* TASK BRIEF
Copy every line from the records that holds the word "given".

*** Opening of SUPPLIED INFORMATION ***

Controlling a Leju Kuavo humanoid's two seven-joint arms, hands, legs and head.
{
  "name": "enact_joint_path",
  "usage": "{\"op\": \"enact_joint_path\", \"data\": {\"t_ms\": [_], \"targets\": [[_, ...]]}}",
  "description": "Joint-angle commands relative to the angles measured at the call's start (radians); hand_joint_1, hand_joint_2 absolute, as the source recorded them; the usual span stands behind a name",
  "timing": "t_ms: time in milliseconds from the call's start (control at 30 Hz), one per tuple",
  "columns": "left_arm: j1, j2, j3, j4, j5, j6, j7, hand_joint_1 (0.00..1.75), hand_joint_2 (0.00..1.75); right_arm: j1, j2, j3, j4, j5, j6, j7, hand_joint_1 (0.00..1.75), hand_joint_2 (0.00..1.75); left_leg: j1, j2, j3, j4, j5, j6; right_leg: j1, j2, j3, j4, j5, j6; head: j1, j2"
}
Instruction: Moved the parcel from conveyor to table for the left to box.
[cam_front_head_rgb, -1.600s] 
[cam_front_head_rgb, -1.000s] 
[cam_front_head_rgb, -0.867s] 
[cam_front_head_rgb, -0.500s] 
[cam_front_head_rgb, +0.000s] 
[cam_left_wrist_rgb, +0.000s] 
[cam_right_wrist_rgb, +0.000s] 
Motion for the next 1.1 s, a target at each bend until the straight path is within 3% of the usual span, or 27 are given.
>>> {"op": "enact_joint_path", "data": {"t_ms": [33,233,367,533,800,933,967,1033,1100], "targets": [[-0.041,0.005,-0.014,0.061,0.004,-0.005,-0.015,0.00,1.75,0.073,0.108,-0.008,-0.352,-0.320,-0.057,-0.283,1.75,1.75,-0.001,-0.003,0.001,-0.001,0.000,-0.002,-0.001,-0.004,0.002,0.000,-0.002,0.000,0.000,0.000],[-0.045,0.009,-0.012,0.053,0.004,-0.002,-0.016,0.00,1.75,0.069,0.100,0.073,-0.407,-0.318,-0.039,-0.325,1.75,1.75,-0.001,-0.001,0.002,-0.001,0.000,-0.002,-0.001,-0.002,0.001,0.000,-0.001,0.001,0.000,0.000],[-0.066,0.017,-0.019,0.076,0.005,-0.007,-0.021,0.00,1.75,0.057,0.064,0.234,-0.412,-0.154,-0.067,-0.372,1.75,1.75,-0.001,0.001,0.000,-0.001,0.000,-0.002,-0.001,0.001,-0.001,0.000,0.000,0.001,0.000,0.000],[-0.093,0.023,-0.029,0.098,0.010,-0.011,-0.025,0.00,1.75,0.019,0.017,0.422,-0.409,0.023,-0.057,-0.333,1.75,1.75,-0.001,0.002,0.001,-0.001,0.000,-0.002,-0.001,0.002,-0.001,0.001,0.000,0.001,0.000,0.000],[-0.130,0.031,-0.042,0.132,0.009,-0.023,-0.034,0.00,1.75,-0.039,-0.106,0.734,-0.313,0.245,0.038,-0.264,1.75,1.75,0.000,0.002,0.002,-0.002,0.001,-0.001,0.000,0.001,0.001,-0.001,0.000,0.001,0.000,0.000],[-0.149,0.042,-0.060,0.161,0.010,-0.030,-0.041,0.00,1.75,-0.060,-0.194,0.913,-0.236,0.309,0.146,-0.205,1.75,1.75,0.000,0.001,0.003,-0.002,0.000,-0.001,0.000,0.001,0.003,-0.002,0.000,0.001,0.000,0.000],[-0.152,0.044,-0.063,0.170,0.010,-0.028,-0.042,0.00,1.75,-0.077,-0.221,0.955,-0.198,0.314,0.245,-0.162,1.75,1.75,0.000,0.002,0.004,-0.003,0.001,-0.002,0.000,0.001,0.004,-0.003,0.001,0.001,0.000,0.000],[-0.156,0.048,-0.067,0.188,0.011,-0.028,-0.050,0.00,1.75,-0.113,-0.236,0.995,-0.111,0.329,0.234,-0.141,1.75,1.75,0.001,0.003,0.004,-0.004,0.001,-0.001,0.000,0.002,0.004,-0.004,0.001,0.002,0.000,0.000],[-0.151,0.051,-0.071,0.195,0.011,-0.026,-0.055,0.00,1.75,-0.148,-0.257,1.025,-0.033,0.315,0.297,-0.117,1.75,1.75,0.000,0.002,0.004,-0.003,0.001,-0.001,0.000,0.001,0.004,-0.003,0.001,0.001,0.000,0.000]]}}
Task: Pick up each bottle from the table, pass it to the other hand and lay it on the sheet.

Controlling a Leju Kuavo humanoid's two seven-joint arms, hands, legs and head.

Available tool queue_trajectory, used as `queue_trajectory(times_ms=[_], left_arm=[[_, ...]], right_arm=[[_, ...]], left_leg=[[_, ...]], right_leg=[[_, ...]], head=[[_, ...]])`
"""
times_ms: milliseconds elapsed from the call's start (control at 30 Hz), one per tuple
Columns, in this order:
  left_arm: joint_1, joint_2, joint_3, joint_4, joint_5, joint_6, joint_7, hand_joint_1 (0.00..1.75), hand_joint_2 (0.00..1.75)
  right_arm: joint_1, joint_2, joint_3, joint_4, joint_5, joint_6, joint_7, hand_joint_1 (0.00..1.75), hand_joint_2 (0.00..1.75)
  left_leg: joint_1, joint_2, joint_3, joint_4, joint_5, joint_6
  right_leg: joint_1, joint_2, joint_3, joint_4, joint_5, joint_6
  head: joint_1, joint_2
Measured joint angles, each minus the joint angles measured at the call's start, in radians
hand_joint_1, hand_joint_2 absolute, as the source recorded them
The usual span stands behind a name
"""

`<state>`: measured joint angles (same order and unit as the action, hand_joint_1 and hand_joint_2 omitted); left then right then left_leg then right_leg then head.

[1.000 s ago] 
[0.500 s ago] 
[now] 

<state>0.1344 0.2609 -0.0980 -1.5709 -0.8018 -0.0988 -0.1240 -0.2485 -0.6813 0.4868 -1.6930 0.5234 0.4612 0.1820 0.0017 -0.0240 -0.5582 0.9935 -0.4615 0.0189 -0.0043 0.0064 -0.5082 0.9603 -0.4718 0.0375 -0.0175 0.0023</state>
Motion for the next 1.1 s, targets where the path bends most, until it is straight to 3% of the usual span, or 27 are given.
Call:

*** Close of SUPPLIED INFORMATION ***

* EXERCISE SOLUTION
Motion for the next 1.1 s, a target at each bend until the straight path is within 3% of the usual span, or 27 are given.
Motion for the next 1.1 s, targets where the path bends most, until it is straight to 3% of the usual span, or 27 are given.

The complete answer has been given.